Agapova L S, Ivanov A V, Sablina A A, Kopnin P B, Sokova O I, Chumakov P M, Kopnin B P
Institute of Carcinogenesis, Cancer Research Center, Moscow Medical Center, Russia.
Oncogene. 1999 May 20;18(20):3135-42. doi: 10.1038/sj.onc.1202386.
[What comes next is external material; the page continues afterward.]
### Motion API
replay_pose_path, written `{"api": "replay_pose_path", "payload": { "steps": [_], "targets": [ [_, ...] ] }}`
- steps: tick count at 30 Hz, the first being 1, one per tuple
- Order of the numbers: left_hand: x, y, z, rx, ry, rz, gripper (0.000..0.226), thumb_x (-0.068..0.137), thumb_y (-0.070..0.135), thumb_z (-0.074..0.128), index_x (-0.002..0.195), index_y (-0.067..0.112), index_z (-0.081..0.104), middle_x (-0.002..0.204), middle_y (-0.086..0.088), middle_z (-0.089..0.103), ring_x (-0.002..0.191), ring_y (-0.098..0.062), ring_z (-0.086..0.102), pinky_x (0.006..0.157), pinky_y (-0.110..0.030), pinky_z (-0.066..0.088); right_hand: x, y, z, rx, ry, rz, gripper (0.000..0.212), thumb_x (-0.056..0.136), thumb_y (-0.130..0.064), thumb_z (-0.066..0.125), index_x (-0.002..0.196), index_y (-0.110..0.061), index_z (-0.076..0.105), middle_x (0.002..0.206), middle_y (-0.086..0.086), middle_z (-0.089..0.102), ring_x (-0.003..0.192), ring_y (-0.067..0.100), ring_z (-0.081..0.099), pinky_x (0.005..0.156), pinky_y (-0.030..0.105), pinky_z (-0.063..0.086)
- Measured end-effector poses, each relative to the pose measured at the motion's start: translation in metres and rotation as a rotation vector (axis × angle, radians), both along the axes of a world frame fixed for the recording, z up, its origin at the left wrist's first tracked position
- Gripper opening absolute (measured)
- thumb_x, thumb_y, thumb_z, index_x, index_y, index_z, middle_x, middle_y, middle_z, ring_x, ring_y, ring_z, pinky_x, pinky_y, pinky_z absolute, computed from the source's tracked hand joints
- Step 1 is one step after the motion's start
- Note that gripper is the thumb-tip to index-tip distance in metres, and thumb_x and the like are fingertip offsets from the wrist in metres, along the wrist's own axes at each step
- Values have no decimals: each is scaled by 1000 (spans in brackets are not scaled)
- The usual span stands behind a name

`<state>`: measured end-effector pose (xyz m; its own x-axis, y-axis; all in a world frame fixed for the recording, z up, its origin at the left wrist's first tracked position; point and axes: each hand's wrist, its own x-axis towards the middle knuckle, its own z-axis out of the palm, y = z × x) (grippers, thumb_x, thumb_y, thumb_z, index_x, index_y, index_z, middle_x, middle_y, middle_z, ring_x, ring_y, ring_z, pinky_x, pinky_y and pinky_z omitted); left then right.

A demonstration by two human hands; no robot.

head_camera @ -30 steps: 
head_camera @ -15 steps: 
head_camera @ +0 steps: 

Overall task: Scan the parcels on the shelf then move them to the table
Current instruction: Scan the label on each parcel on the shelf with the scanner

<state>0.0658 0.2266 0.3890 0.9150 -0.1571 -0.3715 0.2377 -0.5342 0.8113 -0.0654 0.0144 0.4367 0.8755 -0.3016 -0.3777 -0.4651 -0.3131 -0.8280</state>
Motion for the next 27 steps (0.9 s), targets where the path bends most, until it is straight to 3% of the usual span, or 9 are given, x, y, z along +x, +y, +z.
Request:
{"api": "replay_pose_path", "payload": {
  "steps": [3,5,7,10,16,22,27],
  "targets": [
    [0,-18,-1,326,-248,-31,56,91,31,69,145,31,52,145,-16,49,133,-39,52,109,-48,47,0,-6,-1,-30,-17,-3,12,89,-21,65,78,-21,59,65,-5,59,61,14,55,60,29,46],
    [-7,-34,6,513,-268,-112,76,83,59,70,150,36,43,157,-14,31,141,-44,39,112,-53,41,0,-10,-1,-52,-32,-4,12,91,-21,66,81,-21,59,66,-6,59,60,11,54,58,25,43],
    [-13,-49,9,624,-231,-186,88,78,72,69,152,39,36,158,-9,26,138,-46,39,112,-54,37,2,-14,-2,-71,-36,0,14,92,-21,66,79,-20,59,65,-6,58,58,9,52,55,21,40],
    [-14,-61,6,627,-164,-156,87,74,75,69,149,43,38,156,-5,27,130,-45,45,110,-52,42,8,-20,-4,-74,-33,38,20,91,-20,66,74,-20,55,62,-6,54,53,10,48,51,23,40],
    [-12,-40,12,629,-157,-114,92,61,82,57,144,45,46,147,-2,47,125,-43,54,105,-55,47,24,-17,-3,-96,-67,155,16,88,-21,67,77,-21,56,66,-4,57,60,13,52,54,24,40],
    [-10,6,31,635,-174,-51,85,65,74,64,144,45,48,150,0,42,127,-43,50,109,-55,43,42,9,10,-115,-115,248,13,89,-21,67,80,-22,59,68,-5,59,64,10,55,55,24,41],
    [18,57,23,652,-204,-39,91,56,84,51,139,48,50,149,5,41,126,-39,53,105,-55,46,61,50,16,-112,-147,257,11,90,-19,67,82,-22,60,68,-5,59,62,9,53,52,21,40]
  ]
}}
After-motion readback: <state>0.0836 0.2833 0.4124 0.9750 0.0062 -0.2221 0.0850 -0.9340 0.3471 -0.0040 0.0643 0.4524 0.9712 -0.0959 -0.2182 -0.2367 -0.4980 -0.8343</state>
Mutations activating the function of ras proto-oncogenes are often observed in human tumors. Their oncogenic potential is mainly due to permanent stimulation of cellular proliferation and dramatic changes in morphogenic reactions of the cell. To learn more on the role of ras activation in cancerogenesis we studied its effects on chromosome stability and cell cycle checkpoints. Since the ability of ras oncogenes to cause cell transformation may be dependent on activity of the p53 tumor-suppressor the cells with different p53 state were analysed. Ectopic expression of N-ras(asp12) caused in p53-deficient MDAH041 cell line an augmentation in the number of chromosome breaks in mitogenic cells, significant increase in the frequency of metaphases showing chromosome endoreduplication and accumulation of polyploid cells. Similar effects were induced by different exogenous ras genes (N-ras(asp12), H-ras(leu12), N-ras proto-oncogene) in Rat1 and Rat2 cells which have a defect in p53-upstream pathways. In contrast, in REF52 and human LIM1215 cells showing ras-induced p53 up-regulation, ras expression caused only slight increase in the number of chromosome breaks and did not enhance the frequency of endoreduplication and polyploidy. Inactivation in these cells of p53 function by transduction of dominant-negative C-terminal p53 fragment (genetic suppressor element #22, GSE22) or mutant p53s significantly increased the frequency of both spontaneous and ras-induced karyotypic changes. In concordance with these observations we have found that expression of ras oncogene caused in p53-defective cells further mitigation of ethyl-metansulphonate-induced G1 and G2 cell cycle arrest, but did not abrogate G1 and G2 cell cycle checkpoints in cells with normal p53 function. These data indicate that along with stimulation of cell proliferation and morphological transformation ras activation can contribute to cancerogenesis by increasing genetic instability.
激活原癌基因ras功能的突变在人类肿瘤中经常可见。它们的致癌潜能主要归因于对细胞增殖的持续刺激以及细胞形态发生反应的显著变化。为了更深入了解ras激活在肿瘤发生中的作用,我们研究了其对染色体稳定性和细胞周期检查点的影响。由于ras癌基因导致细胞转化的能力可能取决于p53肿瘤抑制因子的活性,因此我们分析了处于不同p53状态的细胞。在p53缺陷的MDAH041细胞系中,N-ras(asp12)的异位表达导致有丝分裂细胞中染色体断裂数量增加,出现染色体核内复制的中期频率显著升高,以及多倍体细胞的积累。在p53上游通路存在缺陷的Rat1和Rat2细胞中,不同的外源性ras基因(N-ras(asp12)、H-ras(leu12)、N-ras原癌基因)也诱导了类似的效应。相比之下,在显示ras诱导p53上调的REF52和人LIM1215细胞中,ras表达仅使染色体断裂数量略有增加,并未提高核内复制和多倍体的频率。通过转导显性负性C末端p53片段(基因抑制元件#22,GSE22)或突变型p53使这些细胞中的p53功能失活,显著增加了自发和ras诱导的核型变化频率。与这些观察结果一致,我们发现ras癌基因的表达在p53缺陷细胞中进一步减轻了甲磺酸乙酯诱导的G1和G2期细胞周期阻滞,但在p53功能正常的细胞中并未消除G1和G2期细胞周期检查点。这些数据表明,除了刺激细胞增殖和形态转化外,ras激活还可通过增加遗传不稳定性促进肿瘤发生。